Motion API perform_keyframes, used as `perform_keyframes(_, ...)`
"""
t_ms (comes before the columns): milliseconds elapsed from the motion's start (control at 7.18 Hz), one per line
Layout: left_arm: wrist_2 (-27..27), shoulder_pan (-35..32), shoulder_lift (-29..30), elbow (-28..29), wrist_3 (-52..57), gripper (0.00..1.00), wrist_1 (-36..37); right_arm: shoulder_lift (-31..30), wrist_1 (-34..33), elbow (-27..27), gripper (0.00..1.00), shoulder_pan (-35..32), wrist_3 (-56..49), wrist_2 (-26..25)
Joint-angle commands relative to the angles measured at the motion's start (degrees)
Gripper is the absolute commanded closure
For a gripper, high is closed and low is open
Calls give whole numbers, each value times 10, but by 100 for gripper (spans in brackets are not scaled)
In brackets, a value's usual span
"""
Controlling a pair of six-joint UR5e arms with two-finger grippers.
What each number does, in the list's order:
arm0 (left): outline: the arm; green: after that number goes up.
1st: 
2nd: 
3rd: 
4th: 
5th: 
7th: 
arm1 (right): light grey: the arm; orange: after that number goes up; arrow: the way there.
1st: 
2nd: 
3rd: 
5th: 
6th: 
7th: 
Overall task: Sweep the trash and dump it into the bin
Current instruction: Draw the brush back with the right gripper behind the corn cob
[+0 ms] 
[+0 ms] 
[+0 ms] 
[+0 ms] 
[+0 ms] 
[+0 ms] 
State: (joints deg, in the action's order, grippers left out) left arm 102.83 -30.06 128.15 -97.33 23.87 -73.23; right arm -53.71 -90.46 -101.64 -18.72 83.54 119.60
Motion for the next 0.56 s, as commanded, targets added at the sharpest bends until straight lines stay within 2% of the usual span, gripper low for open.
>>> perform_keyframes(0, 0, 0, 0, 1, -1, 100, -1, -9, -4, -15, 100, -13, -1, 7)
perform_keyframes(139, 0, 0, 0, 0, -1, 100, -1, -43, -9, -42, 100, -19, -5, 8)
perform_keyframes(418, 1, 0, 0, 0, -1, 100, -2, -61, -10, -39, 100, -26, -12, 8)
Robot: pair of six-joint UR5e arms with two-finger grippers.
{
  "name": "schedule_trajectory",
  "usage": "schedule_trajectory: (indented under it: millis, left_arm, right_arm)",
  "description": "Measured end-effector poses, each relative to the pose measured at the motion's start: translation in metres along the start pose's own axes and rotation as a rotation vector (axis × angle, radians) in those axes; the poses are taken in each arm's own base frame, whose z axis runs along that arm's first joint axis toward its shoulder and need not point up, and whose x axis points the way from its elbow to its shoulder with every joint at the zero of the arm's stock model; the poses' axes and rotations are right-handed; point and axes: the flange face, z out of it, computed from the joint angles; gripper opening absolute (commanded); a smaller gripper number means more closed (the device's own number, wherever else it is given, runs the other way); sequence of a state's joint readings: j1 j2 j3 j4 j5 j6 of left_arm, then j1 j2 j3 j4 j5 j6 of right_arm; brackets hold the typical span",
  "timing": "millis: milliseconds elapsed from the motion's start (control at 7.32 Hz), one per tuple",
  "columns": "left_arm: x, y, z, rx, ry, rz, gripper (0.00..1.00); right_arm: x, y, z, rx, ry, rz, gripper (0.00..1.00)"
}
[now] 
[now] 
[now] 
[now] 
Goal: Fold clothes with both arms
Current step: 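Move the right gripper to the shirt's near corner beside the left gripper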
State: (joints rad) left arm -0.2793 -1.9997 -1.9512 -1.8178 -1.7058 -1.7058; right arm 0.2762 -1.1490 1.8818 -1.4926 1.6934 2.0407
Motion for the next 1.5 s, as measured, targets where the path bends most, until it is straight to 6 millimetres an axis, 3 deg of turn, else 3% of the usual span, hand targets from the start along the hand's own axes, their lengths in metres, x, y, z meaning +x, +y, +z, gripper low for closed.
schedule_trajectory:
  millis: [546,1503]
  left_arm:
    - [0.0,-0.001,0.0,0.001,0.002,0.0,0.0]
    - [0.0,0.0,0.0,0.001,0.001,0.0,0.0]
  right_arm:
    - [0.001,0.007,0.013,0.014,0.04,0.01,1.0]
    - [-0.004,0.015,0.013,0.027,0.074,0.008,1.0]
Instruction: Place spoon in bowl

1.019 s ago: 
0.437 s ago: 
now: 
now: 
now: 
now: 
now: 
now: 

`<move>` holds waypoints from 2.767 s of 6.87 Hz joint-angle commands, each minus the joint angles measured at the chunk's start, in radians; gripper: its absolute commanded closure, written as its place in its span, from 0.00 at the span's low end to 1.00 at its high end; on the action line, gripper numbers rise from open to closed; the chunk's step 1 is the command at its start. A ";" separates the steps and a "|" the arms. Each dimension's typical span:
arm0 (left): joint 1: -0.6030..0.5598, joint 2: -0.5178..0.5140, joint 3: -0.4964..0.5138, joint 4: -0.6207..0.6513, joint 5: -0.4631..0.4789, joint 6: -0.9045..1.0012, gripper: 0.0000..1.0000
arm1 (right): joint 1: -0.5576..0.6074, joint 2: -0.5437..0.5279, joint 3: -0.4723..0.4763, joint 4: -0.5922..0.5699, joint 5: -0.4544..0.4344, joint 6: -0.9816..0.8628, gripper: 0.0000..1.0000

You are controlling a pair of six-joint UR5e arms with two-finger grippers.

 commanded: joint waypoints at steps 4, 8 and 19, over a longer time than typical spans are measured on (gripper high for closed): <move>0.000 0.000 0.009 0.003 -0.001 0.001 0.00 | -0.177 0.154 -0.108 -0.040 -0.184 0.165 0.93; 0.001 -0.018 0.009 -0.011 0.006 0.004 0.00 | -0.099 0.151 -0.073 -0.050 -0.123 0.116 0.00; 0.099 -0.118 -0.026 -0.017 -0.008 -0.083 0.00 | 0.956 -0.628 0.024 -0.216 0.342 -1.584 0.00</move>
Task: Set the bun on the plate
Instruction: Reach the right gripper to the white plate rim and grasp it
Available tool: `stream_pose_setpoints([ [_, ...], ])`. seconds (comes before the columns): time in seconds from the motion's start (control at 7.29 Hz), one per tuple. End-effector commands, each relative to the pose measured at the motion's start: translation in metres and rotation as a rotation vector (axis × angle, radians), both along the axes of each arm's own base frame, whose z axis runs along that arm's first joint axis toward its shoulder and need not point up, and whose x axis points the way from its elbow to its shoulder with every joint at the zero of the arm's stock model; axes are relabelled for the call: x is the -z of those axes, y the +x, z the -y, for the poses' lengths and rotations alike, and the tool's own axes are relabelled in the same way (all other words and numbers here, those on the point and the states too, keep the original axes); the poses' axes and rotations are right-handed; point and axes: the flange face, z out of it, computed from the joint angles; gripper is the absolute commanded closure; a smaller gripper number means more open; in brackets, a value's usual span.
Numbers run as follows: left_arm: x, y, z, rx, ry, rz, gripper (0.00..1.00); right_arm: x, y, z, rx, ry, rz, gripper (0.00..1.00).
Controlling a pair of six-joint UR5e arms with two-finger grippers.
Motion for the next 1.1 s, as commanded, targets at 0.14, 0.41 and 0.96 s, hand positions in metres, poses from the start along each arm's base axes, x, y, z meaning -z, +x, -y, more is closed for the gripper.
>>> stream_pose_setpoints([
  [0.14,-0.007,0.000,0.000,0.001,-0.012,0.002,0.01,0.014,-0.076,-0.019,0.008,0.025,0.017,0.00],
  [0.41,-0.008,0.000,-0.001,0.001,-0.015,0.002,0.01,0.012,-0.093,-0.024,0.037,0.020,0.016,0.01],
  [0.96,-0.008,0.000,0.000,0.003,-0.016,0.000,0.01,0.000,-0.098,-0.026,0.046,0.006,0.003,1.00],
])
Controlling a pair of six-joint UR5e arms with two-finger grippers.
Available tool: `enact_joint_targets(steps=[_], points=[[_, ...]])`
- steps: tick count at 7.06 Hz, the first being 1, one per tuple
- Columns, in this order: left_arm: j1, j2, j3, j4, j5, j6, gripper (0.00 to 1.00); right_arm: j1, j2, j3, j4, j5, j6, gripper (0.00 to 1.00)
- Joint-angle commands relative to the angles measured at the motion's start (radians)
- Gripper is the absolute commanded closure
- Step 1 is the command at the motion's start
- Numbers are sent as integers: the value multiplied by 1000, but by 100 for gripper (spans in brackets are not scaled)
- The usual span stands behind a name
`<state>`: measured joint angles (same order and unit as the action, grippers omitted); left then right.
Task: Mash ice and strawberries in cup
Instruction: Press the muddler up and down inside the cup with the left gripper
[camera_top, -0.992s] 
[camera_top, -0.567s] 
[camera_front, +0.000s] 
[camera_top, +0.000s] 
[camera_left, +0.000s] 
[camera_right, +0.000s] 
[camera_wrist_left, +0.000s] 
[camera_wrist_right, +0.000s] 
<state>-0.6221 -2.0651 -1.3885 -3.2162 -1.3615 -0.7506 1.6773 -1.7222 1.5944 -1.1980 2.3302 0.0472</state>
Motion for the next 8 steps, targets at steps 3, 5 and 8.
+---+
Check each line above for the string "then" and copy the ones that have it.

■ Task answer ■
  "description": "Measured end-effector poses, each relative to the pose measured at the motion's start: translation in metres along the start pose's own axes and rotation as a rotation vector (axis × angle, radians) in those axes; the poses are taken in each arm's own base frame, whose z axis runs along that arm's first joint axis toward its shoulder and need not point up, and whose x axis points the way from its elbow to its shoulder with every joint at the zero of the arm's stock model; the poses' axes and rotations are right-handed; point and axes: the flange face, z out of it, computed from the joint angles; gripper opening absolute (commanded); a smaller gripper number means more closed (the device's own number, wherever else it is given, runs the other way); sequence of a state's joint readings: j1 j2 j3 j4 j5 j6 of left_arm, then j1 j2 j3 j4 j5 j6 of right_arm; brackets hold the typical span",
`<state>`: measured joint angles (same order and unit as the action, grippers omitted); left then right.

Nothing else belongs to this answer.